Poussée par l’envie d’aller au-delà des apparences, Catherine Poncin développe depuis 1986 une démarche photographique originale dans laquelle elle mélange ses propres photographies avec des images préexistantes patiemment glanées dans des fonds d’archives publics ou privés, dans des albums de familles, ou bien encore sur les marchés aux puces.
Au cours de cette quête assidue l’artiste retient les clichés qui la touchent particulièrement et puis, laissant libre cours à son intuition et à sa sensibilité, elle coupe, recoupe, cadre et recadre les images pour les insérer dans des compositions fragmentées en bandes horizontales ou verticales.

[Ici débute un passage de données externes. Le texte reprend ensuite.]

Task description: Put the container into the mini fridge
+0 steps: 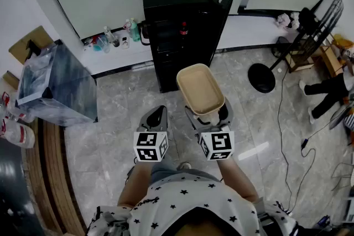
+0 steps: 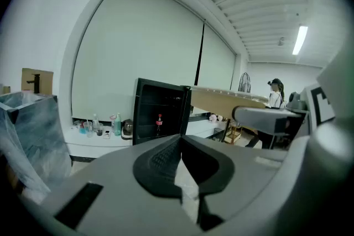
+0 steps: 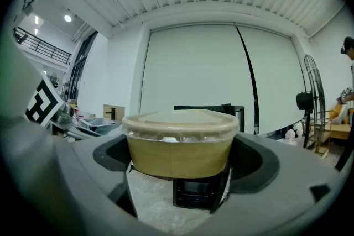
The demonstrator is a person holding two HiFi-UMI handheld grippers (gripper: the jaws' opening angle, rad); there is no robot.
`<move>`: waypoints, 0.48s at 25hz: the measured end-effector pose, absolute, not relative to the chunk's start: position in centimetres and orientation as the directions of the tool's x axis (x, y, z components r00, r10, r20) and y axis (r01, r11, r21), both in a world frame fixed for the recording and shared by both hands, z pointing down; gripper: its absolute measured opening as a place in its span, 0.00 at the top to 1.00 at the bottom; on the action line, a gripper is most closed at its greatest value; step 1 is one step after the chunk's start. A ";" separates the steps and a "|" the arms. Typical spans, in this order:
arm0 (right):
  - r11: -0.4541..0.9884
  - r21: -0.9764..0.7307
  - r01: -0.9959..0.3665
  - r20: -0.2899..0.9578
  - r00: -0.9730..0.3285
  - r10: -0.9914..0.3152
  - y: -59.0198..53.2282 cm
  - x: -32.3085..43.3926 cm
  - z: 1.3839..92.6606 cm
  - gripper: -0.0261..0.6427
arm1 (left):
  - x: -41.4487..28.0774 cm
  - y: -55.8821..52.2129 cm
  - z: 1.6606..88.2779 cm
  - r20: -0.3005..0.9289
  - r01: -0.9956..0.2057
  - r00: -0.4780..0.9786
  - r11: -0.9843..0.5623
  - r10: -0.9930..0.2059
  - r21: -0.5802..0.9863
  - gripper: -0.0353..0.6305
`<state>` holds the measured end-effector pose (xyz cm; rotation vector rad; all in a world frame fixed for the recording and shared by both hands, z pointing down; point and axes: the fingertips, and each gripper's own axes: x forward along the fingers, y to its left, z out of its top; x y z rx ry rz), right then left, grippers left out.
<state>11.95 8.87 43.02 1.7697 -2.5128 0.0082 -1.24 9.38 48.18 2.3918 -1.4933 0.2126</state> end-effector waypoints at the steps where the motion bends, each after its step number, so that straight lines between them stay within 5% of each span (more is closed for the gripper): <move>1: 0.337 0.037 -0.941 0.058 -0.334 -0.941 9.9 12.1 42.9 0.18 | -1.0 10.3 47.8 0.279 -0.893 0.449 -0.414 -0.849 0.180 0.93; 12: 0.313 0.024 -0.949 0.030 -0.312 -0.949 15.0 11.7 41.4 0.18 | -1.7 15.4 46.3 0.257 -0.877 0.480 -0.452 -0.839 0.162 0.93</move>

Catherine Poncin photographie ensuite l’ensemble pour reconstituer les éclats photographiques en une seule image, créant ainsi «une image par l’image», comme elle qualifie sa méthode.

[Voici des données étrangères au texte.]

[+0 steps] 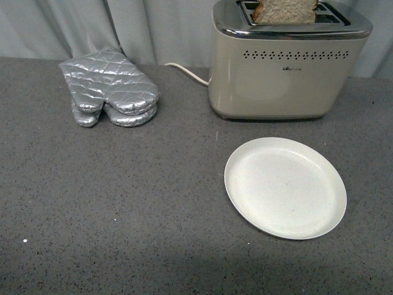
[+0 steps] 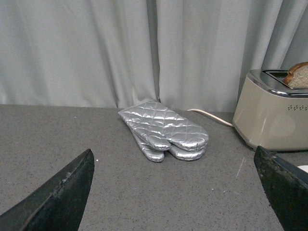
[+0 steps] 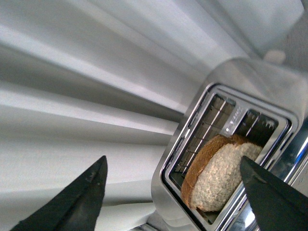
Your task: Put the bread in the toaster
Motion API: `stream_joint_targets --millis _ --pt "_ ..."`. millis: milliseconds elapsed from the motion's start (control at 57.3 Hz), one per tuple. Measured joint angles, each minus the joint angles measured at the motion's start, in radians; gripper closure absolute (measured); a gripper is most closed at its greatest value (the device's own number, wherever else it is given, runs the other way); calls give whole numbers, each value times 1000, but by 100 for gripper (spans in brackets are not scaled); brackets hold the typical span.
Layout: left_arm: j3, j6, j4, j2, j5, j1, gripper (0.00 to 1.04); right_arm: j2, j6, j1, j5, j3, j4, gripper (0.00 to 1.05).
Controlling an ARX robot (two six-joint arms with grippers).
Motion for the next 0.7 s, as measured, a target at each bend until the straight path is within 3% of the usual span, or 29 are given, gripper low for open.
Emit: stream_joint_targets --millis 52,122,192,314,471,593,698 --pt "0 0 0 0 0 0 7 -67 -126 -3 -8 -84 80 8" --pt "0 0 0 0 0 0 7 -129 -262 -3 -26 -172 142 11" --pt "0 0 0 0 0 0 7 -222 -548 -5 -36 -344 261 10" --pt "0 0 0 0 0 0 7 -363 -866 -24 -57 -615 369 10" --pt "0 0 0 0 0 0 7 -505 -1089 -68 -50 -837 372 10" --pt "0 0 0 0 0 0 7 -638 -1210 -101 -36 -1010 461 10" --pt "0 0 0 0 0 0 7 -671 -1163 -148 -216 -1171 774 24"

Ce traitement spécifique confère aux images d’archives une nouvelle vie, à mi-chemin entre réalité et poésie, entre observation empirique et expression subjective. L’œuvre de Poncin dépasse ainsi la simple fonction documentaire de la photographie et renvoie à une certaine intériorité du sujet — et de l’artiste.
Pour la série «Palimpseste» (2002), par exemple, Catherine Poncin s’est rendue au château Ferney-Voltaire pour photographier l’intérieur et le jardin de l’ancienne demeure de l’illustre penseur des Lumières. Elle a enregistré aussi les détails des tableaux et des gravures qui entouraient Voltaire, saisissant ainsi des aspects de son environnement intime.

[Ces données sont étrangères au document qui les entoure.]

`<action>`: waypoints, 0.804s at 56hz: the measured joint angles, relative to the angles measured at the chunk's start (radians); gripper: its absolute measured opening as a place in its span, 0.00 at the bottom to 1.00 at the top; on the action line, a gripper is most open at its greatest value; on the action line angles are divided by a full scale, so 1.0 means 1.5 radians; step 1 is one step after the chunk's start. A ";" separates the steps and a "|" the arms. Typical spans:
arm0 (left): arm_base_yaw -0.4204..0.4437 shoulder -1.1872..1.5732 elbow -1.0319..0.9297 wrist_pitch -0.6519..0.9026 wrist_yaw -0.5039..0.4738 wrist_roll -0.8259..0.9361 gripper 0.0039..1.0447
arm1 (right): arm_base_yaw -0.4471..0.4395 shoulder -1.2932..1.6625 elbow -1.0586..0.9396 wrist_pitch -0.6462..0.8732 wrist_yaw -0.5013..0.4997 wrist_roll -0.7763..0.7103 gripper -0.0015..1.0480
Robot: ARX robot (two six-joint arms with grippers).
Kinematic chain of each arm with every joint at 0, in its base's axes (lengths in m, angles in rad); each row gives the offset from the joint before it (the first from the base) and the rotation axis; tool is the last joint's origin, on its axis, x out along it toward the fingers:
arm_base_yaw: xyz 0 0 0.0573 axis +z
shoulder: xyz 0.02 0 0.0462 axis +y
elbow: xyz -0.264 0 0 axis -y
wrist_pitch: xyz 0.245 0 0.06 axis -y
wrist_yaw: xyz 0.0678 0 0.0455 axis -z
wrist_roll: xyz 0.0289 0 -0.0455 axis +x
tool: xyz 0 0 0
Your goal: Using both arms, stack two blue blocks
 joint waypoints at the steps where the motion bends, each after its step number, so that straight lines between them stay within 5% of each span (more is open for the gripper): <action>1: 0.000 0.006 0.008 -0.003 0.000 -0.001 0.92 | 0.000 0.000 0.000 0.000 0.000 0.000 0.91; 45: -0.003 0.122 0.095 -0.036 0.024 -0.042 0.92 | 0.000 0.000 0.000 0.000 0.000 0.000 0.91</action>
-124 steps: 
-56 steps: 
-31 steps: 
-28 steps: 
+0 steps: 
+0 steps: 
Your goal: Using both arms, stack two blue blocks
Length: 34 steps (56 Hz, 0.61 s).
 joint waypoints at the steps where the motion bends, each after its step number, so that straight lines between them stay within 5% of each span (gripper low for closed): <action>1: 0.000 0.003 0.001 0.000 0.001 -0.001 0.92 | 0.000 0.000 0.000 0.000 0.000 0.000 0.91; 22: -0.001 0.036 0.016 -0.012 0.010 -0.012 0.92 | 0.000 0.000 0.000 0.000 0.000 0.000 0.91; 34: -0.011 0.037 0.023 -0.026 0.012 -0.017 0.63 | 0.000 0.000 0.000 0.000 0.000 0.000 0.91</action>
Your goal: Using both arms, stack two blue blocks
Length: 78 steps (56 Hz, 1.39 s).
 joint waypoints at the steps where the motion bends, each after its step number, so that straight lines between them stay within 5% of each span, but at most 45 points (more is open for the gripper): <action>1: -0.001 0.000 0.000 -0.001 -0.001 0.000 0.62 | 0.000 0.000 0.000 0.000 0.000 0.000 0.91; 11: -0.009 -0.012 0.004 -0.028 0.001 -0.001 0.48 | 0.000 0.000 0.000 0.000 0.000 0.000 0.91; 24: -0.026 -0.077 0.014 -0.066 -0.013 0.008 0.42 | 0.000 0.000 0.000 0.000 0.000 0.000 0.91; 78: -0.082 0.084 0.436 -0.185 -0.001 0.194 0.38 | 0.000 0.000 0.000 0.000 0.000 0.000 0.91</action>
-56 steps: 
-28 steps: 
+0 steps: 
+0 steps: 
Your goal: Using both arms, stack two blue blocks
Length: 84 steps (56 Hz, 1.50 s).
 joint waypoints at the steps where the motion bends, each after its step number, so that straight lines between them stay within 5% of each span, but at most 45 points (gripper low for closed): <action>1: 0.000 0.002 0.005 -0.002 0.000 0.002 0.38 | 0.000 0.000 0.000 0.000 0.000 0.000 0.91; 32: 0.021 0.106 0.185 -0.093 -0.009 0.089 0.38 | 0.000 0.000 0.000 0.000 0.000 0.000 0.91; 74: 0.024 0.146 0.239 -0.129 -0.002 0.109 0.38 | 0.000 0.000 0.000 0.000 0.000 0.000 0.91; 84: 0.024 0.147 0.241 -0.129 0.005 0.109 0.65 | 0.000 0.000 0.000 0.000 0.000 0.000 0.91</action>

Puis elle a juxtaposé ces clichés colorés à des images d’actualité en noir et blanc, extraites de la presse écrite contemporaine. Les polyptiques qui en résultent se présentent comme des sortes de séquences rêvées qui décrivent un univers intimiste et onirique.
Les œuvres créent une proximité humaine avec Voltaire par delà ses écrits, et font revivre un site patrimonial, en alliant la fonction documentaire de la photographie aux possibilités expressives du traitement pictural de l’image.
Comme Voltaire en son temps, Catherine Poncin ne craint pas d’affronter des sujets polémiques tels que la vie en banlieue (la ville de Bobigny, dans «Du champ des hommes, territoires», 2001), l’amour et la souffrance des Algérois pour leur patrie («Éclats», 2005), ou l’identité des algériennes voilées de Constantine («Vertiges», 2006).
La série «Vertiges» — des figures féminines voilées en noir et blanc et en négatif — est la tentative la plus récente de la quête continue de Catherine Poncin de «pénétrer l’impénétrable» par l’image. Le négatif exprime une volonté de passer à travers les enveloppes matérielles pour s’approcher au plus intime du sujet, une sorte de radiologie impuissante, car qui ne révèle rien.
Ces images côtoient des clichés colorés des très profondes gorges montagneuses des environs de Constantine. La force des eaux, qui a creusé les montagnes, résonne avec la force vitale des femmes voilées d’apparence impénétrable, aussi inaccessibles (pour une femme occidentale) que les reliefs escarpés des alentours de Constantine…
Les assemblages d’images produisent du sens, mais toujours ouvert de façon non péremptoire à l’interprétation personnelle. Loin de la posture passive du spectateur des images médiatiques, et de l’image choc, la sensibilité de la démarche photographique de Catherine Poncin souligne la poésie de l’expérience humaine.
Catherine Poncin
— Série «Palimpseste», 2002. Impression numérique sur papier Velin d Arche.
— Série «Du champ des hommes, territoires», 2001. Tirage photographique couleur sous diasec sur bâche plastique.
— Série «Vertiges», 2006. Tirage couleur sous diasec.
— Série «Eclats», 2005. Tirage couleur.